В тот день, когда произошло дерзкое изгнание рогов, коснувшееся, как и полагалось в те времена, не только посольства, но и множества ни в чем не повинных торговцев, переселенцев, ремесленников, Биркхард предпочел не появляться и не давал о себе знать вплоть до вечера. А вечером его домоправитель лично доставил Донкарду особо запеченных рябчиков, начиненных черемшой и брусникой, шепнув:
– Завтра конунг Берт примет конунга Олега. Мой господин боярин Биркхард просил напомнить о неожиданности.
Неожиданность была подготовлена, Биркхард умудрился уговорить своего конунга лично встретиться с Олегом, и Донкард вздохнул с облегчением. Альвена пребывала на женской половине, приглядываясь к юной дочери конунга Берта, все шло, как он задумал, почему он и пришел к конунгу Олегу с преподнесенными рябчиками в добром расположении духа.
– Зачем нам что-то обещать, если Биркхард выгнал рогов с этой земли? – с неудовольствием заметил конунг. – Они и так вынуждены теперь исполнять нашу волю.
– Да, мой конунг, нашу волю исполняют многие, – спокойно сказал Донкард. – Но из всех многих только рузы имеют выход на великий торговый путь в Хазарию по реке Волге.
– И ты думаешь, что они вручат нам ключи от этого пути?
– Они вручат нам свою землю, как приданое за этой девочкой. Кстати, ее зовут Бертой.

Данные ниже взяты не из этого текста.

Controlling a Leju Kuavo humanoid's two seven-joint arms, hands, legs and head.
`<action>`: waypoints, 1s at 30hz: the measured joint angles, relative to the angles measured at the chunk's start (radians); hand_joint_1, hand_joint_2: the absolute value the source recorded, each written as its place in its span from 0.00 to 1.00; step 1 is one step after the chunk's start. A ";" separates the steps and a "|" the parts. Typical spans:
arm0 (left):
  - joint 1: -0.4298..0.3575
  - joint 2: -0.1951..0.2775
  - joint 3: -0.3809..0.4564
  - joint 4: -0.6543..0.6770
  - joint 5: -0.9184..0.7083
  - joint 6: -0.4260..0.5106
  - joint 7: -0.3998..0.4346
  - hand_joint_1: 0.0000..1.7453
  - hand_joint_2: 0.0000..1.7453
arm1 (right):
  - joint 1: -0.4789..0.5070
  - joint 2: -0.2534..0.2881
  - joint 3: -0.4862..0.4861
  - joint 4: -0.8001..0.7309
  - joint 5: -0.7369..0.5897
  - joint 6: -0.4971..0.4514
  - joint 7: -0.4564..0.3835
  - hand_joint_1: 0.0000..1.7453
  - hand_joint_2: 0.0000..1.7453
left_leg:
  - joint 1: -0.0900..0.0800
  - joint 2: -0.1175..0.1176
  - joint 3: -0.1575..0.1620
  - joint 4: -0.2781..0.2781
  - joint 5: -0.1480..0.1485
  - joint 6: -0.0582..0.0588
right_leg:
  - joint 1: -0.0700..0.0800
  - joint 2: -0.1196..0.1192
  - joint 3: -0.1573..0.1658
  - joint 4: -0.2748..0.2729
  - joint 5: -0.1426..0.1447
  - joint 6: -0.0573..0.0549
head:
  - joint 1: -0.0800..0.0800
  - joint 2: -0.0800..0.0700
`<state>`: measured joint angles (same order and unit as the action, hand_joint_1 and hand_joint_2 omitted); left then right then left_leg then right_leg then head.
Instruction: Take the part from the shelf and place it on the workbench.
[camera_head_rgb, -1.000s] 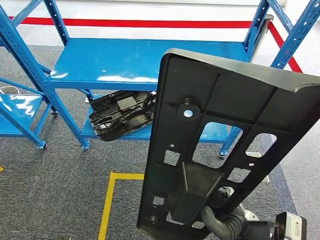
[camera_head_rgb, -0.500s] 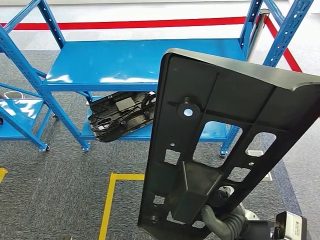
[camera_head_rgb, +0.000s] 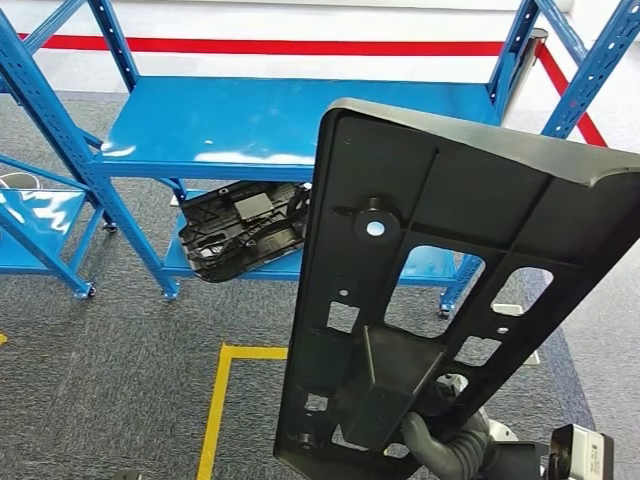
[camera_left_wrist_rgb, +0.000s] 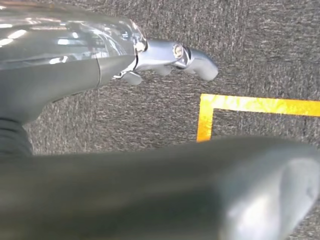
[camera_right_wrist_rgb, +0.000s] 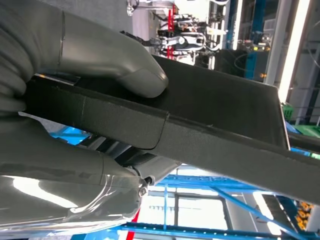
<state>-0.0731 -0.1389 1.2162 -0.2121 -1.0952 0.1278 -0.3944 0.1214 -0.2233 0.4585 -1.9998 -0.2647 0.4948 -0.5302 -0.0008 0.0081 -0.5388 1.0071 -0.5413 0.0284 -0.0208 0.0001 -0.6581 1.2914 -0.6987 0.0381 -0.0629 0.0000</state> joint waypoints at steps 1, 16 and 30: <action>0.000 0.000 0.000 0.000 0.000 0.000 0.000 0.00 1.00 | 0.000 0.000 0.000 0.000 0.000 0.000 0.000 1.00 1.00 | 0.000 0.000 0.001 0.000 0.000 0.000 | 0.000 0.000 -0.006 0.012 0.010 0.002 | 0.000 0.000; 0.001 -0.001 0.000 0.000 0.000 0.000 0.000 0.00 1.00 | 0.000 0.001 0.000 0.001 0.000 0.000 0.000 1.00 1.00 | 0.005 -0.002 -0.125 0.297 -0.141 -0.049 | 0.000 -0.004 0.114 -0.258 0.133 -0.039 | -0.001 0.000; 0.000 0.000 0.000 0.000 0.000 0.000 0.000 0.00 1.00 | -0.001 0.000 0.000 -0.001 0.000 0.000 0.000 1.00 1.00 | -0.002 0.000 0.002 -0.007 0.005 0.005 | 0.005 0.000 0.020 -0.038 0.004 -0.007 | 0.000 0.000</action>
<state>-0.0735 -0.1391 1.2163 -0.2121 -1.0952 0.1276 -0.3945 0.1204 -0.2234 0.4585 -2.0006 -0.2647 0.4948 -0.5303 -0.0031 0.0078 -0.5366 1.0002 -0.5366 0.0331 -0.0160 0.0004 -0.6383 1.2535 -0.6943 0.0311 -0.0629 0.0000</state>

– Родовое имя. Ну и что из того?
– Берта – значит лучшая.
– Вместо того, Донкард, чтобы объяснять мне значение древнегерманских имен, ты бы подумал, что будет с Нежданой. Я не могу выдать ее за славянского князя, кем бы он ни был, потому что в приданое я отдам самого себя. Ты думал об этом? Мне так не кажется.
– Думал, мой конунг. Рядом с тобой сидит великий воин. Неужели даже ему, своему ровеснику и другу детства, ты не отдашь своей любви вместе с Нежданой?
Зигбьерн невольно встал. Предложение было неожиданным, воспитанница конунга, став его женой, возносила его на уровень самого Олега, но он испытывал сейчас скорее растерянность. Во-первых, он знал Неждану с детства, она превращалась в девушку на его глазах, но он до сей поры не ощущал в ней этой девушки, потому что Олег затратил уйму усилий, чтобы вселить в нее юношу. И дело было не только в том, что она отлично владела мечом и ловко управлялась с лошадьми, но и в том, что ее душе скорее стала свойственна мальчишеская удаль, нежели женское смирение. Кроме того – и в этом заключалось «во-вторых», – Неждана была славянкой, а Зигбьерну с детства внушали, что славянские жены на редкость самостоятельны и непокорны. Было еще и третье, в чем он, правда, не сознавался самому себе, но подспудно чувствовал: гибкий и изощренный ум Нежданы куда сильнее его могучей прямолинейной простоватости. И поэтому он скорее испугался, чем возрадовался, что не ускользнуло от прозорливого Донкарда.